PROBLEM DETAILS:
Which lines of the data include the string "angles"? List them all.

********************

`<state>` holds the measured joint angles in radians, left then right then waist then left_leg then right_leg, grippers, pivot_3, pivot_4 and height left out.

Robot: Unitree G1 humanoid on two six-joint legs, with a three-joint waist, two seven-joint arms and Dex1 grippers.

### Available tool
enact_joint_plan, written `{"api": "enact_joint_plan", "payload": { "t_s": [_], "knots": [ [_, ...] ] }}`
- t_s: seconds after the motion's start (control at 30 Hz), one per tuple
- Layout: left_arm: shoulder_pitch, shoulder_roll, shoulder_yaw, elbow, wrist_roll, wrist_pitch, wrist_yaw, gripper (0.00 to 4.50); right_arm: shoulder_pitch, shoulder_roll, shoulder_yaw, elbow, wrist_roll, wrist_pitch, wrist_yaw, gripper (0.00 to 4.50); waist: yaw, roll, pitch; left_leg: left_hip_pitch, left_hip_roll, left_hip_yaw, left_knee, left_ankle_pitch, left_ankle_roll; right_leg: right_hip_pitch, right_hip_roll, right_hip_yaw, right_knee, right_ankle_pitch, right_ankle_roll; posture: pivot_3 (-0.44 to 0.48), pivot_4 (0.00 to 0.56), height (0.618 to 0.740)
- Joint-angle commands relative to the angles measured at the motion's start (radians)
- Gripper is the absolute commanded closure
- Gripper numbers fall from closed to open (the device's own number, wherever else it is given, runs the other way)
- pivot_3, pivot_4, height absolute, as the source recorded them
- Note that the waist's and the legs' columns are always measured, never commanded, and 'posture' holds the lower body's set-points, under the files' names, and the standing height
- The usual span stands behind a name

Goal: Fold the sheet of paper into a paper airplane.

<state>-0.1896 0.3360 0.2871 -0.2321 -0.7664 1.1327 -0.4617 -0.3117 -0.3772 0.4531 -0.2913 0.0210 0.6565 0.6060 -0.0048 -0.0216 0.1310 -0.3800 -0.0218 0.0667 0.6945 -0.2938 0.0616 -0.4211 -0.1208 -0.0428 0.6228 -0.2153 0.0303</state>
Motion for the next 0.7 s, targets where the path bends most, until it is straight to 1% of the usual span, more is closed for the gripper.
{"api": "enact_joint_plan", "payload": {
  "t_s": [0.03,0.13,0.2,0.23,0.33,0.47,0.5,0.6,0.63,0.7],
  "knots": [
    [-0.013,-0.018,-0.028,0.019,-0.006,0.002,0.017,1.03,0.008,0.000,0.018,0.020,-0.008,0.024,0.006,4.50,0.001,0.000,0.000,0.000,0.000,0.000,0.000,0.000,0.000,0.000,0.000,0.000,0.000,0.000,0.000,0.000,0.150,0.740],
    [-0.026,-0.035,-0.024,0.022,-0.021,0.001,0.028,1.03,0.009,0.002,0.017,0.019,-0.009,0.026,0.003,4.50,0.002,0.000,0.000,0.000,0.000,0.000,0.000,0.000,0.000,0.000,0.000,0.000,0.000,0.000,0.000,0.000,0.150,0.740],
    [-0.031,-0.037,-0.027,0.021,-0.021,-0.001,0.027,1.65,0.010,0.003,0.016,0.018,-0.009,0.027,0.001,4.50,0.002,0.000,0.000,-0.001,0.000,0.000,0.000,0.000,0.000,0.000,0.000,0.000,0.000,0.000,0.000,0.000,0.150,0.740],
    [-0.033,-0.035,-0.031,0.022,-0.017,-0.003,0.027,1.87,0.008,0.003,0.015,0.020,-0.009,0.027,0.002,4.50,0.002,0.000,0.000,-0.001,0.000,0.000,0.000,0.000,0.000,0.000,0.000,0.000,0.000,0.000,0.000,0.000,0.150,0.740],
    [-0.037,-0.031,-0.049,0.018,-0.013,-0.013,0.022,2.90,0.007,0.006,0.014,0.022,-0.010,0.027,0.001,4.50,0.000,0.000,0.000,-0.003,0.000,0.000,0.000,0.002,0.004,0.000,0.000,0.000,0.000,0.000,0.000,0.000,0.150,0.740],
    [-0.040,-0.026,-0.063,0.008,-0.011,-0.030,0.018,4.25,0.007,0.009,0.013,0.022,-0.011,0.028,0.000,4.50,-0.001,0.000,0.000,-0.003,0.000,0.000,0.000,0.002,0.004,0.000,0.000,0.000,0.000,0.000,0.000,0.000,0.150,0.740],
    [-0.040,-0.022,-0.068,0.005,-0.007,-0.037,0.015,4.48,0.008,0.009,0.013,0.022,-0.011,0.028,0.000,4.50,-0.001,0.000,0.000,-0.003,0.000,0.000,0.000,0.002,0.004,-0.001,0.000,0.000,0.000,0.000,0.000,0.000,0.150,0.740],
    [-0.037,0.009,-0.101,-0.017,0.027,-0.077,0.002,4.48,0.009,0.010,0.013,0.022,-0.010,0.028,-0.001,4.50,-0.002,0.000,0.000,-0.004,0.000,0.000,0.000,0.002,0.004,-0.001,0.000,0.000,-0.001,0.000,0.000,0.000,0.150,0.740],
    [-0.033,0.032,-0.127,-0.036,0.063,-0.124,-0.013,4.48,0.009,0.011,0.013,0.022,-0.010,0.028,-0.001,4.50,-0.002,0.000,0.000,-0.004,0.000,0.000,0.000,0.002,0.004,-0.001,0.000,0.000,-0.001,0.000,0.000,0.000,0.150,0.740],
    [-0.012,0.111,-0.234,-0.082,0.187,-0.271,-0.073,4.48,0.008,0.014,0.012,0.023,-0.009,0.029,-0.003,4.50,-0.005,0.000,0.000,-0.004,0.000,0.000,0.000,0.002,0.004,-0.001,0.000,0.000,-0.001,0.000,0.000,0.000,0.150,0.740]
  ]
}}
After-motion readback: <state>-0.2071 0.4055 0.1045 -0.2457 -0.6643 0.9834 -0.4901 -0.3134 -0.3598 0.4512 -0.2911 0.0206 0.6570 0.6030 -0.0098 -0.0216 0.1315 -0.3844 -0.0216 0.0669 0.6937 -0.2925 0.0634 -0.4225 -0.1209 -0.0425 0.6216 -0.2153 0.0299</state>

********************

RESULT OF THIS TASK:
`<state>` holds the measured joint angles in radians, left then right then waist then left_leg then right_leg, grippers, pivot_3, pivot_4 and height left out.
- Joint-angle commands relative to the angles measured at the motion's start (radians)

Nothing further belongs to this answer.